Disto resulta a relevância de outras formas de intervenção, seja via tributação (ITR), seja através de ordenamento agrário (sociedades de ordenamento fundiário), seja mediante acesso indireto (arrendamento e parceria). Em diversos países (Paquistão, Índia, por exemplo), a coexistência de terras ociosas e de famílias sem ou com pouca terra deu origem a várias formas de arrendamento e parceria que parecem ter reduzido a dimensão dos problemas econômicos e sociais associados à manutenção de terras ociosas. 
  • O parceiro, o meeiro, os moradores "de condição", o arrendamento "pela palha", os foreiros são alguns casos clássicos da forte relação latifúndio/minifúndio ainda presente em muitas regiões do Nordeste brasileiro e que marcam a estrutura fundiária do país. Atualmente, o arrendamento fundiário no Brasil é um fenômeno localizado geograficamente e, cada vez mais, restrito aos produtores mais capitalizados. 

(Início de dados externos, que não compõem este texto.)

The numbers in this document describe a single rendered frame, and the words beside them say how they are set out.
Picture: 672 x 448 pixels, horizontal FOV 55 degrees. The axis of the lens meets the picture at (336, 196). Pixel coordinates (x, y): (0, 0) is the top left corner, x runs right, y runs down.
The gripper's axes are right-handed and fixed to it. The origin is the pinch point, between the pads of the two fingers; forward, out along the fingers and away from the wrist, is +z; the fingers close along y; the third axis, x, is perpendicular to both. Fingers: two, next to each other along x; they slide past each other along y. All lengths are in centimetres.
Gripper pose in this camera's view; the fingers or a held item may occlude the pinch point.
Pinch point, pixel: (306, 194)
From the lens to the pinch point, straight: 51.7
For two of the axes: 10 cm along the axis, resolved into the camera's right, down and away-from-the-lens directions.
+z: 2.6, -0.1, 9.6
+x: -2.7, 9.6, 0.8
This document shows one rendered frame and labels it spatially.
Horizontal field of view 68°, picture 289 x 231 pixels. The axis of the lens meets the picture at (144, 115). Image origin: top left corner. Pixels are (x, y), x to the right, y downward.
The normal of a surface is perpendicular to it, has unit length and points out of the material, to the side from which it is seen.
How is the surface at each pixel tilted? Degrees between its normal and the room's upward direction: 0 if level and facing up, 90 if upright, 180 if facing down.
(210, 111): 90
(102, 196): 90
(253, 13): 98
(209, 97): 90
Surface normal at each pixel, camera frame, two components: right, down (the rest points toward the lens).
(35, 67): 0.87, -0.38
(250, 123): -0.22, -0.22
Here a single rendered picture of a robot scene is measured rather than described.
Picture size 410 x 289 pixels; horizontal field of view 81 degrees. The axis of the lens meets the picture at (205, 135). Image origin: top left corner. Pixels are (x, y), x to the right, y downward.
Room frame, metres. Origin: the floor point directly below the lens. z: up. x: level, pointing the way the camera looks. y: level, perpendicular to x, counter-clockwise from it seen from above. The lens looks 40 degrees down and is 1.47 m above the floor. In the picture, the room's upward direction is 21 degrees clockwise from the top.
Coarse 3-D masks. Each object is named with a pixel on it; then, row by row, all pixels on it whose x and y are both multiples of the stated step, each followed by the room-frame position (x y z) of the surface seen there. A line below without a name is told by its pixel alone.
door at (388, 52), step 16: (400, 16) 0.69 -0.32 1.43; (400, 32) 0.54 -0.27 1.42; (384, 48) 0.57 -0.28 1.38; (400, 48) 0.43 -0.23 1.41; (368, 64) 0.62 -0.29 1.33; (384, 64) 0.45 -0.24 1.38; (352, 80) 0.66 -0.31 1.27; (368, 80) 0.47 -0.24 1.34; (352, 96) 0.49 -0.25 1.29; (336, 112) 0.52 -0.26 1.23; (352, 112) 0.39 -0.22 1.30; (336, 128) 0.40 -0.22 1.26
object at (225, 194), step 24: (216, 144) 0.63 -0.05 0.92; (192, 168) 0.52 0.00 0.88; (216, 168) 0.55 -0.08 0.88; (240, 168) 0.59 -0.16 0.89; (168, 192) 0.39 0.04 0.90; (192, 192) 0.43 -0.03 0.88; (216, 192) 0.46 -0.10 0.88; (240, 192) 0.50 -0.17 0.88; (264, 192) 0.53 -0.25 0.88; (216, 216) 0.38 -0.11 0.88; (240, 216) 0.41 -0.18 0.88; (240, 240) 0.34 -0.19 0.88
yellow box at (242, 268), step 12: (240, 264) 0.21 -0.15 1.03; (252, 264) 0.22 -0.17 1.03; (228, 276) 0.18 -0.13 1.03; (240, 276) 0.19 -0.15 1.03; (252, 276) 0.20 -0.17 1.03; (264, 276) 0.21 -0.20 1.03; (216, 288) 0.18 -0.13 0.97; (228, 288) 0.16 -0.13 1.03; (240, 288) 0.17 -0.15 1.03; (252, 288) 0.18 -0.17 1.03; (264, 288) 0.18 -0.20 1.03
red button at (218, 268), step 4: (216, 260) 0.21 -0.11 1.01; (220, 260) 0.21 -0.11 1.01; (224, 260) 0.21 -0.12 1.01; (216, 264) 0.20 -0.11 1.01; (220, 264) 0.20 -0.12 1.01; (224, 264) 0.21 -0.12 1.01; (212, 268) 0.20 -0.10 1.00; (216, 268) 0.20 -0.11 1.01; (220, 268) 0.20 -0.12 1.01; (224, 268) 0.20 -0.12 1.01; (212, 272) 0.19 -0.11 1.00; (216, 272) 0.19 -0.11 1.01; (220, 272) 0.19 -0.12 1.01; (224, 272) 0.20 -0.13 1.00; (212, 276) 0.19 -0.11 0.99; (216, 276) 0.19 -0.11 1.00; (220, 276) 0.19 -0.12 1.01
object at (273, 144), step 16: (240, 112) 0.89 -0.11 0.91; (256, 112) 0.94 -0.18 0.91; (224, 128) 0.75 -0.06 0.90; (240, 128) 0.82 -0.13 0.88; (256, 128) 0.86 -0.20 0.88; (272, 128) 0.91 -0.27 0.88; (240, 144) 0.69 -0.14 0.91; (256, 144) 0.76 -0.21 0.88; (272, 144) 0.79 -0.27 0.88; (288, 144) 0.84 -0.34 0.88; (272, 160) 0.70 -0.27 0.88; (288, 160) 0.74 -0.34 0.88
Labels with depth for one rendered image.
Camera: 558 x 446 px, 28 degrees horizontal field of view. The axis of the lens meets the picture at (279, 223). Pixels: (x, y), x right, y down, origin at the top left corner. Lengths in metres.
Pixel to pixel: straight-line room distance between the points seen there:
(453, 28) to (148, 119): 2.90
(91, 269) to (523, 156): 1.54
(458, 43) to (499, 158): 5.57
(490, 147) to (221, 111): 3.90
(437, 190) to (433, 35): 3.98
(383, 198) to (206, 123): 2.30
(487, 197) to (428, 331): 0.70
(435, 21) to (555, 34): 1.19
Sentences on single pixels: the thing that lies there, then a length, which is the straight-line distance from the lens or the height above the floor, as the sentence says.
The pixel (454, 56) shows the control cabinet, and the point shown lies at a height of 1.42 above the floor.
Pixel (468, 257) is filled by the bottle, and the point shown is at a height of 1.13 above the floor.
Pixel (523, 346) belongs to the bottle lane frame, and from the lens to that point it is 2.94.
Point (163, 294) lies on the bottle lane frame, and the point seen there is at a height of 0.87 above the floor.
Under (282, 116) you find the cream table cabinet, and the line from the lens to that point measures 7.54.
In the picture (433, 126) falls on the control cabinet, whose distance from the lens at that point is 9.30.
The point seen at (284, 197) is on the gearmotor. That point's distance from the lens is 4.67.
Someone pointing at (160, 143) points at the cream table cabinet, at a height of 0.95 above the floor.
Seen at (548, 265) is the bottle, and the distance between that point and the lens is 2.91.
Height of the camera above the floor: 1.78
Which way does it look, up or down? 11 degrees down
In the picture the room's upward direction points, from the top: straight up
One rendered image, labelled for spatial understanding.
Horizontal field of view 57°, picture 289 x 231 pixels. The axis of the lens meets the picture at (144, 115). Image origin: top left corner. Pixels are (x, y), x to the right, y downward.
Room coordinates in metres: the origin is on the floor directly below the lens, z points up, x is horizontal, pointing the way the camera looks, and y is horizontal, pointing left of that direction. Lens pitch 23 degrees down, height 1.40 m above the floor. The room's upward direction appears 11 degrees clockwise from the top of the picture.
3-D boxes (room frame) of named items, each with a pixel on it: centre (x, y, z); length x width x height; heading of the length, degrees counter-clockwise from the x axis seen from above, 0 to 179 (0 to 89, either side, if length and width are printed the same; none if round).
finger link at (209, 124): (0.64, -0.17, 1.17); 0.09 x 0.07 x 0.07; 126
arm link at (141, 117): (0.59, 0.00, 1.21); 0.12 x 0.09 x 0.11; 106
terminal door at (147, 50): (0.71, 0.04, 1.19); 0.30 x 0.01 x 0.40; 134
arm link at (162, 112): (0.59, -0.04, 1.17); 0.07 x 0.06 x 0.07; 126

Ou seja, à medida que as relações tradicionais de parceria e do pequeno arrendamento, características principalmente do Nordeste, mas presentes no passado em todas as regiões do país, registram substancial queda nos últimos anos', tanto o arrendamento como a parceria (esta especialmente para a criação bovina) vão se restringindo a contratos entre proprietários fundiários e produtores patronais. Por razões que serão objeto e justificam este trabalho, os chamados pequenos produtores ou produtores familiares têm dificuldades para utilizar o contrato de arrendamento fundiário como alternativa válida para o acesso à terra. Coloca-se, portanto, uma questão interessante e aparentemente paradoxal: a coexistência de terras ociosas e de demanda por terras que poderia ser, pelo menos parcialmente, atendida pela transferência do uso da terra através de contratos de parceria e/ou arrendamento não o é. 
  • Trata-se de um caso de falha de mercado com evidência de graves conseqüências para a eficiência do sistema econômico e do nível de bem-estar social. Como explicar essa falha? Pelo incipiente desenvolvimento do próprio mercado fundiário, por fatores puramente econômicos, por aspectos institucionais? Identificar e analisar a racionalidade que responde por essa falha do mercado é condição necessária para implementar políticas públicas visando estimular o arrendamento de terras ociosas e ou improdutivas para produtores familiares sem ou com pouca terra, e ampliar o alcance da intervenção pública. 
No âmago deste debate, essa dissertação tem o objetivo de estudar o funcionamento do mercado de arrendamento fundiário no Brasil. Especificamente, pretende-se analisar os fatores, institucionais e econômicos, que determinam e condicionam a inserção dos produtores familiares pobres neste mercado. Finalmente, deseja-se identificar experiências de políticas/programas no Brasil, descrevendo e interpretando seus resultados. Dar-se-á especial atenção aos Programas de Arrendamento de Terras no Triângulo Mineiro e Alto Paranaíba, particularmente, nos municípios de Uberaba e Uberlândia. Parte-se da hipótese que no Brasil o quadro institucional - passado e atual - coloca entraves ao funcionamento do mercado fundiário, especialmente, para a expansão dos contratos de arrendamento envolvendo produtores familiares mais pobres. 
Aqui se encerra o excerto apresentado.